## Exercise goal
Output the data below in full, character for character.
Data to examine below:
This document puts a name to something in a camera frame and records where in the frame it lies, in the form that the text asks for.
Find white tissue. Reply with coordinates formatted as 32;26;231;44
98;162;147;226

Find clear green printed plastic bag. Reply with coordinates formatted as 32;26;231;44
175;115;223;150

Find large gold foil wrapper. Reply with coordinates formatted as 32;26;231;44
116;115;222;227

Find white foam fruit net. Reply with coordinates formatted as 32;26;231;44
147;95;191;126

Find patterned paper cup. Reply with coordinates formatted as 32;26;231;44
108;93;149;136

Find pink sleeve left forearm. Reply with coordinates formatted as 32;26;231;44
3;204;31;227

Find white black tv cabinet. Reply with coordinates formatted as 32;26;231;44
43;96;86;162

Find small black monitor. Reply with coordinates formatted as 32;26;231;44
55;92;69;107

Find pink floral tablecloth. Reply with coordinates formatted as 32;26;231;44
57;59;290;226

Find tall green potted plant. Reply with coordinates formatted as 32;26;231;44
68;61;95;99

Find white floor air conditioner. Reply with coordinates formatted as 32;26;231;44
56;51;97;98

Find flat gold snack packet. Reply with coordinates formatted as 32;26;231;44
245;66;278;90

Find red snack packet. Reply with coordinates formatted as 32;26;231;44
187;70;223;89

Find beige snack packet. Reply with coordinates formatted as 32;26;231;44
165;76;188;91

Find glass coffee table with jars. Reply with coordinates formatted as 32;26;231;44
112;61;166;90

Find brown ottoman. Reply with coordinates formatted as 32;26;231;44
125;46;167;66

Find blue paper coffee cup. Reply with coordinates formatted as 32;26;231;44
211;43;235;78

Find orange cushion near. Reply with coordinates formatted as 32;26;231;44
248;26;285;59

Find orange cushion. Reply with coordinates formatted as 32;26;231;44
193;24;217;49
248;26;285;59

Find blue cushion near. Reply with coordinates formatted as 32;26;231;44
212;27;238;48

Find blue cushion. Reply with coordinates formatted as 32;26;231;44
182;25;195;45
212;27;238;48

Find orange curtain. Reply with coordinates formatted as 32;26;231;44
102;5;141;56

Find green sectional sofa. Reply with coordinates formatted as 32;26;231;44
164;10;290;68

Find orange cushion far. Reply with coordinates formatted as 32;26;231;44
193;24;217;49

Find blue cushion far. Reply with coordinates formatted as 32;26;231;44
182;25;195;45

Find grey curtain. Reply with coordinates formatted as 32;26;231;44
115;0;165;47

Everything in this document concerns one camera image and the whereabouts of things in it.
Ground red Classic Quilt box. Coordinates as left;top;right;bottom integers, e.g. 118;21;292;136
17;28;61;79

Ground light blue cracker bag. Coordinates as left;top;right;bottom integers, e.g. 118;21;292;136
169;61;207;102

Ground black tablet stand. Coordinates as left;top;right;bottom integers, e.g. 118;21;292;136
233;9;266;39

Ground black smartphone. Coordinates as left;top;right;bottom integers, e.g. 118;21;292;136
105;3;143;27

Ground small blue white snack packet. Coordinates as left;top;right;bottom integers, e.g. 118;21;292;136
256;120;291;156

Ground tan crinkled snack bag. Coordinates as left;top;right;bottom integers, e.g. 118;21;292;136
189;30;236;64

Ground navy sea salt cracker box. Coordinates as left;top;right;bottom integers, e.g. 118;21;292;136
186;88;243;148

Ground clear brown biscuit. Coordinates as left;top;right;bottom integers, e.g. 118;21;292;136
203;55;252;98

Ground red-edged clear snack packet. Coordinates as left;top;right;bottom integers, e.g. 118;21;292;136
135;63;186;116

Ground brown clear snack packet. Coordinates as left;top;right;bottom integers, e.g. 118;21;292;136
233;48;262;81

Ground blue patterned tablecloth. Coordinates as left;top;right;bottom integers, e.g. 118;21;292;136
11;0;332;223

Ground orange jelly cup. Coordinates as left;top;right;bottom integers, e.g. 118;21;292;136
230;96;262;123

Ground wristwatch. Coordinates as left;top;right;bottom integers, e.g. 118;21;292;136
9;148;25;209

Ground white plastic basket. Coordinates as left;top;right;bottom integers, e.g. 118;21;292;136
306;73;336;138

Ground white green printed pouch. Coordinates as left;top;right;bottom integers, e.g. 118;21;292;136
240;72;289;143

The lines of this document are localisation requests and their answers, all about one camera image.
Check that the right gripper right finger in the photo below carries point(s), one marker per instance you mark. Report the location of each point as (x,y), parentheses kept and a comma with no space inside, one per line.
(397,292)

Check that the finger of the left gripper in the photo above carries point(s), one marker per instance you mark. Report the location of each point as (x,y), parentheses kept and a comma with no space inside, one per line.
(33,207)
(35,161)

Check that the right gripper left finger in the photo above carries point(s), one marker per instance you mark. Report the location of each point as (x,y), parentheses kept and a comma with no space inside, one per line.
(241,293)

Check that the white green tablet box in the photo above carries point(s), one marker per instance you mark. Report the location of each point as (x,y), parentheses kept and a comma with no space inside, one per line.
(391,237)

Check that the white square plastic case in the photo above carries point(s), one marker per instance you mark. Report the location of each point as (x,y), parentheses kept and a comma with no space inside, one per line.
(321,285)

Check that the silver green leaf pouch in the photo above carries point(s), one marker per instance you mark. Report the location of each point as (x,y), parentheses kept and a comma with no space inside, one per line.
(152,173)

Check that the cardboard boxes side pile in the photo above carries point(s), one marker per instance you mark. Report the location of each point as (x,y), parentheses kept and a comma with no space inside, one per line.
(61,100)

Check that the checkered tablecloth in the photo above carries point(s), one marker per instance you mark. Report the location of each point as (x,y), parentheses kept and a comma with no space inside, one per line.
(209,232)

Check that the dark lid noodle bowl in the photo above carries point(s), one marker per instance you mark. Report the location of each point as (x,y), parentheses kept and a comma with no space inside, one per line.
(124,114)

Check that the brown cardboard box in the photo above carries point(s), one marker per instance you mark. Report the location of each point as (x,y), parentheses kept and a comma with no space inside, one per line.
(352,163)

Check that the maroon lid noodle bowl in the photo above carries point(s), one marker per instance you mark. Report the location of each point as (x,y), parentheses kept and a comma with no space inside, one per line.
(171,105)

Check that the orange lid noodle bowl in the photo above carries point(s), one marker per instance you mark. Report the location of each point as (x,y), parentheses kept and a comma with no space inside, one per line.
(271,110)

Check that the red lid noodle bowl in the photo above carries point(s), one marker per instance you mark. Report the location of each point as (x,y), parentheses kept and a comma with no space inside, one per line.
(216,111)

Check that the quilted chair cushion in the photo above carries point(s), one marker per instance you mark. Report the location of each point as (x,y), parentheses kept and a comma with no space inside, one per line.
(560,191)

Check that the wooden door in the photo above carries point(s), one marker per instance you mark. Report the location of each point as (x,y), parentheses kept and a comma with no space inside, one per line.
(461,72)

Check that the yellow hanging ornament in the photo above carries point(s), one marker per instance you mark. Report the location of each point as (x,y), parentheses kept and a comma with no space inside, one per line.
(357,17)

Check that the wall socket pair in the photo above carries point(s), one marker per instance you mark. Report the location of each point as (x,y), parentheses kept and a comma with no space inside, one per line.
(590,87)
End of Data to examine.
## Answer to this exercise
This document puts a name to something in a camera frame and records where in the frame it lies, in the form that the text asks for.
Find white tissue. Reply with coordinates formatted as 32;26;231;44
98;162;147;226

Find clear green printed plastic bag. Reply with coordinates formatted as 32;26;231;44
175;115;223;150

Find large gold foil wrapper. Reply with coordinates formatted as 32;26;231;44
116;115;222;227

Find white foam fruit net. Reply with coordinates formatted as 32;26;231;44
147;95;191;126

Find patterned paper cup. Reply with coordinates formatted as 32;26;231;44
108;93;149;136

Find pink sleeve left forearm. Reply with coordinates formatted as 32;26;231;44
3;204;31;227

Find white black tv cabinet. Reply with coordinates formatted as 32;26;231;44
43;96;86;162

Find small black monitor. Reply with coordinates formatted as 32;26;231;44
55;92;69;107

Find pink floral tablecloth. Reply with coordinates formatted as 32;26;231;44
57;59;290;226

Find tall green potted plant. Reply with coordinates formatted as 32;26;231;44
68;61;95;99

Find white floor air conditioner. Reply with coordinates formatted as 32;26;231;44
56;51;97;98

Find flat gold snack packet. Reply with coordinates formatted as 32;26;231;44
245;66;278;90

Find red snack packet. Reply with coordinates formatted as 32;26;231;44
187;70;223;89

Find beige snack packet. Reply with coordinates formatted as 32;26;231;44
165;76;188;91

Find glass coffee table with jars. Reply with coordinates formatted as 32;26;231;44
112;61;166;90

Find brown ottoman. Reply with coordinates formatted as 32;26;231;44
125;46;167;66

Find blue paper coffee cup. Reply with coordinates formatted as 32;26;231;44
211;43;235;78

Find orange cushion near. Reply with coordinates formatted as 32;26;231;44
248;26;285;59

Find orange cushion. Reply with coordinates formatted as 32;26;231;44
193;24;217;49
248;26;285;59

Find blue cushion near. Reply with coordinates formatted as 32;26;231;44
212;27;238;48

Find blue cushion. Reply with coordinates formatted as 32;26;231;44
182;25;195;45
212;27;238;48

Find orange curtain. Reply with coordinates formatted as 32;26;231;44
102;5;141;56

Find green sectional sofa. Reply with coordinates formatted as 32;26;231;44
164;10;290;68

Find orange cushion far. Reply with coordinates formatted as 32;26;231;44
193;24;217;49

Find blue cushion far. Reply with coordinates formatted as 32;26;231;44
182;25;195;45

Find grey curtain. Reply with coordinates formatted as 32;26;231;44
115;0;165;47

Everything in this document concerns one camera image and the whereabouts of things in it.
Ground red Classic Quilt box. Coordinates as left;top;right;bottom integers, e.g. 118;21;292;136
17;28;61;79

Ground light blue cracker bag. Coordinates as left;top;right;bottom integers, e.g. 118;21;292;136
169;61;207;102

Ground black tablet stand. Coordinates as left;top;right;bottom integers, e.g. 118;21;292;136
233;9;266;39

Ground black smartphone. Coordinates as left;top;right;bottom integers, e.g. 118;21;292;136
105;3;143;27

Ground small blue white snack packet. Coordinates as left;top;right;bottom integers, e.g. 118;21;292;136
256;120;291;156

Ground tan crinkled snack bag. Coordinates as left;top;right;bottom integers, e.g. 118;21;292;136
189;30;236;64

Ground navy sea salt cracker box. Coordinates as left;top;right;bottom integers, e.g. 118;21;292;136
186;88;243;148

Ground clear brown biscuit. Coordinates as left;top;right;bottom integers, e.g. 118;21;292;136
203;55;252;98

Ground red-edged clear snack packet. Coordinates as left;top;right;bottom integers, e.g. 118;21;292;136
135;63;186;116

Ground brown clear snack packet. Coordinates as left;top;right;bottom integers, e.g. 118;21;292;136
233;48;262;81

Ground blue patterned tablecloth. Coordinates as left;top;right;bottom integers, e.g. 118;21;292;136
11;0;332;223

Ground orange jelly cup. Coordinates as left;top;right;bottom integers, e.g. 118;21;292;136
230;96;262;123

Ground wristwatch. Coordinates as left;top;right;bottom integers, e.g. 118;21;292;136
9;148;25;209

Ground white plastic basket. Coordinates as left;top;right;bottom integers, e.g. 118;21;292;136
306;73;336;138

Ground white green printed pouch. Coordinates as left;top;right;bottom integers, e.g. 118;21;292;136
240;72;289;143

The lines of this document are localisation requests and their answers, all about one camera image.
Check that the right gripper right finger in the photo below carries point(s), one marker per instance you mark. Report the location of each point as (x,y), parentheses kept and a comma with no space inside, one per line.
(397,292)

Check that the finger of the left gripper in the photo above carries point(s), one marker per instance you mark. Report the location of each point as (x,y), parentheses kept and a comma with no space inside, one per line.
(33,207)
(35,161)

Check that the right gripper left finger in the photo above carries point(s), one marker per instance you mark. Report the location of each point as (x,y), parentheses kept and a comma with no space inside, one per line.
(241,293)

Check that the white green tablet box in the photo above carries point(s), one marker per instance you mark. Report the location of each point as (x,y), parentheses kept and a comma with no space inside, one per line.
(391,237)

Check that the white square plastic case in the photo above carries point(s), one marker per instance you mark. Report the location of each point as (x,y), parentheses kept and a comma with no space inside, one per line.
(321,285)

Check that the silver green leaf pouch in the photo above carries point(s), one marker per instance you mark. Report the location of each point as (x,y), parentheses kept and a comma with no space inside, one per line.
(152,173)

Check that the cardboard boxes side pile in the photo above carries point(s), one marker per instance you mark. Report the location of each point as (x,y), parentheses kept and a comma with no space inside, one per line.
(61,100)

Check that the checkered tablecloth in the photo above carries point(s), one marker per instance you mark. Report the location of each point as (x,y), parentheses kept and a comma with no space inside, one per line.
(209,232)

Check that the dark lid noodle bowl in the photo above carries point(s), one marker per instance you mark. Report the location of each point as (x,y), parentheses kept and a comma with no space inside, one per line.
(124,114)

Check that the brown cardboard box in the photo above carries point(s), one marker per instance you mark. Report the location of each point as (x,y), parentheses kept and a comma with no space inside, one per line.
(352,163)

Check that the maroon lid noodle bowl in the photo above carries point(s), one marker per instance you mark. Report the location of each point as (x,y), parentheses kept and a comma with no space inside, one per line.
(171,105)

Check that the orange lid noodle bowl in the photo above carries point(s), one marker per instance you mark. Report the location of each point as (x,y), parentheses kept and a comma with no space inside, one per line.
(271,110)

Check that the red lid noodle bowl in the photo above carries point(s), one marker per instance you mark. Report the location of each point as (x,y), parentheses kept and a comma with no space inside, one per line.
(216,111)

Check that the quilted chair cushion in the photo above carries point(s), one marker per instance you mark. Report the location of each point as (x,y), parentheses kept and a comma with no space inside, one per line.
(560,191)

Check that the wooden door in the photo above carries point(s), one marker per instance you mark. Report the location of each point as (x,y), parentheses kept and a comma with no space inside, one per line.
(461,72)

Check that the yellow hanging ornament in the photo above carries point(s), one marker per instance you mark. Report the location of each point as (x,y), parentheses kept and a comma with no space inside, one per line.
(357,17)

Check that the wall socket pair in the photo above carries point(s), one marker per instance you mark. Report the location of each point as (x,y), parentheses kept and a comma with no space inside, one per line.
(590,87)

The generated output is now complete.